> **BRIEF**
Could you restate the whole listing below word for word, minus the pictures?

> **THE DATA**

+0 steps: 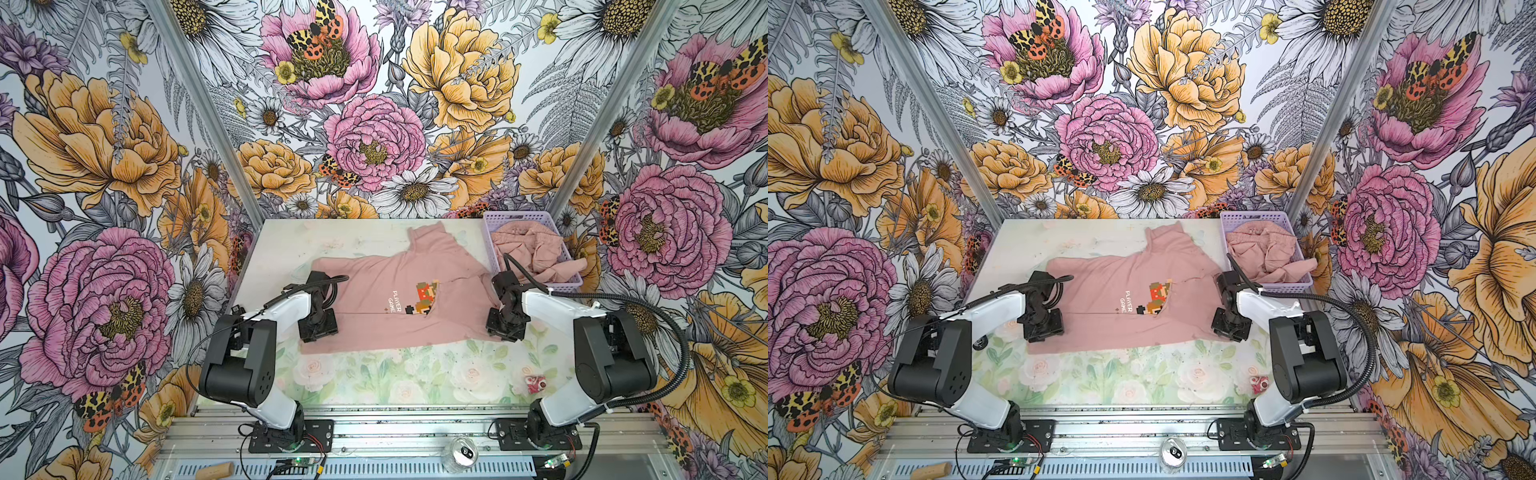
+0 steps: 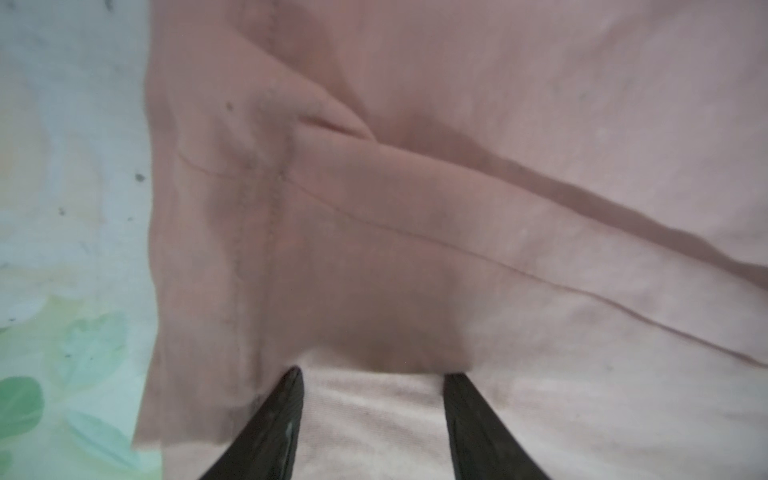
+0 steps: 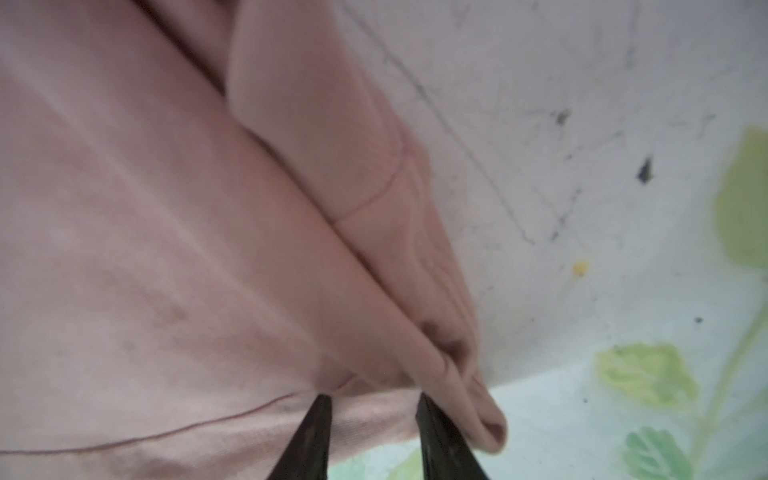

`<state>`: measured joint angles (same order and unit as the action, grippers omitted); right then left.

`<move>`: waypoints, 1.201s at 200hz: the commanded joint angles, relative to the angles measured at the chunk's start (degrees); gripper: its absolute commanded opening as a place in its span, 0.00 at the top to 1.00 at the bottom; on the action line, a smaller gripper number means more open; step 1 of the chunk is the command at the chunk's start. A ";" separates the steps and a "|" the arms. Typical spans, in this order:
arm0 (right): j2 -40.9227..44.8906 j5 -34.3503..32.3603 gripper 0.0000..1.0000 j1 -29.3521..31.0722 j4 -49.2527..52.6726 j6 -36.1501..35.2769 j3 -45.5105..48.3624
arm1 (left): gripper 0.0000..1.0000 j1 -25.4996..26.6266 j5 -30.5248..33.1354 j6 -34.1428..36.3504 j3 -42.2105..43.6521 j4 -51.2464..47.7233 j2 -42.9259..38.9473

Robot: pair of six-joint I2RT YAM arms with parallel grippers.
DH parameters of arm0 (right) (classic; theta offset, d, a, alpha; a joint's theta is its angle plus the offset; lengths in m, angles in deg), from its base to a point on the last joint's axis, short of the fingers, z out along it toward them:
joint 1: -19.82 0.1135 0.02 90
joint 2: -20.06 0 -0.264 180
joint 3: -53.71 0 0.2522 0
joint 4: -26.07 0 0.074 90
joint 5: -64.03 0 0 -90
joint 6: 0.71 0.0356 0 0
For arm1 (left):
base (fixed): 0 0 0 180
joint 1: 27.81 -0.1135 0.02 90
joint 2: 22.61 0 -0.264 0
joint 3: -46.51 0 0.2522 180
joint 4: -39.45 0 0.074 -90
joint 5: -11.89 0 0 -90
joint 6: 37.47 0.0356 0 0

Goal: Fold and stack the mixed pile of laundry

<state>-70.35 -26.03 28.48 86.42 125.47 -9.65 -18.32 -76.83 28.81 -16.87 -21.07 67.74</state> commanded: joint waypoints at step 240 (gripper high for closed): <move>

> **RESULT OF THE TASK**
+0 steps: 
+0 steps: 
+0 steps: 

`<state>`: measured joint angles (same order and unit as the action, grippers omitted); right then left.

`<move>`: waypoints, 1.201s at 200hz: the commanded joint angles, relative to the angles measured at the chunk's start (degrees); gripper: its absolute commanded opening as a place in its span, 0.00 at the top to 1.00 at the bottom; on the action line, a smaller gripper number means more open; step 1 of the chunk is the command at the chunk's start. A ";" separates the steps and a "|" the arms. Typical spans, in this order:
arm0 (right): j2 -40.9227..44.8906 j5 -34.3503..32.3603 gripper 0.0000..1.0000 j1 -29.3521..31.0722 j4 -49.2527..52.6726 j6 -36.1501..35.2769 j3 -45.5105..48.3624
arm1 (left): gripper 0.0000..1.0000 j1 -25.4996..26.6266 j5 -30.5248..33.1354 j6 -34.1428..36.3504 j3 -42.2105..43.6521 j4 -51.2464..47.7233 j2 -42.9259..38.9473

Robot: pair of six-joint I2RT YAM arms with parallel grippers.
DH parameters of arm0 (right) (classic; theta offset, d, a, alpha; a joint's theta is its angle plus the offset; lengths in m, angles in deg), from its base to a point on the last joint's axis, short of the fingers, z out along it toward them:
joint 1: -19.82 0.1135 0.02 90
joint 2: -20.06 0 -0.264 180
joint 3: -53.71 0 0.2522 0
joint 4: -26.07 0 0.074 90
joint 5: -64.03 0 0 -90
joint 6: 0.71 0.0356 0 0
For arm1 (left):
base (fixed): 0 0 0 180
joint 1: 27.81 -0.1135 0.02 90
joint 2: 22.61 0 -0.264 0
joint 3: -46.51 0 0.2522 180
joint 4: -39.45 0 0.074 -90
joint 5: -11.89 0 0 -90
joint 6: 37.47 0.0356 0 0

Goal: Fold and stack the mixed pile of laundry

<state>-70.35 -26.03 28.48 86.42 125.47 -9.65 -18.32 -76.83 28.81 -16.87 -21.07 67.74</state> commanded: joint waypoints at step 240 (gripper high for closed): <move>

The response to this exercise has been given in full.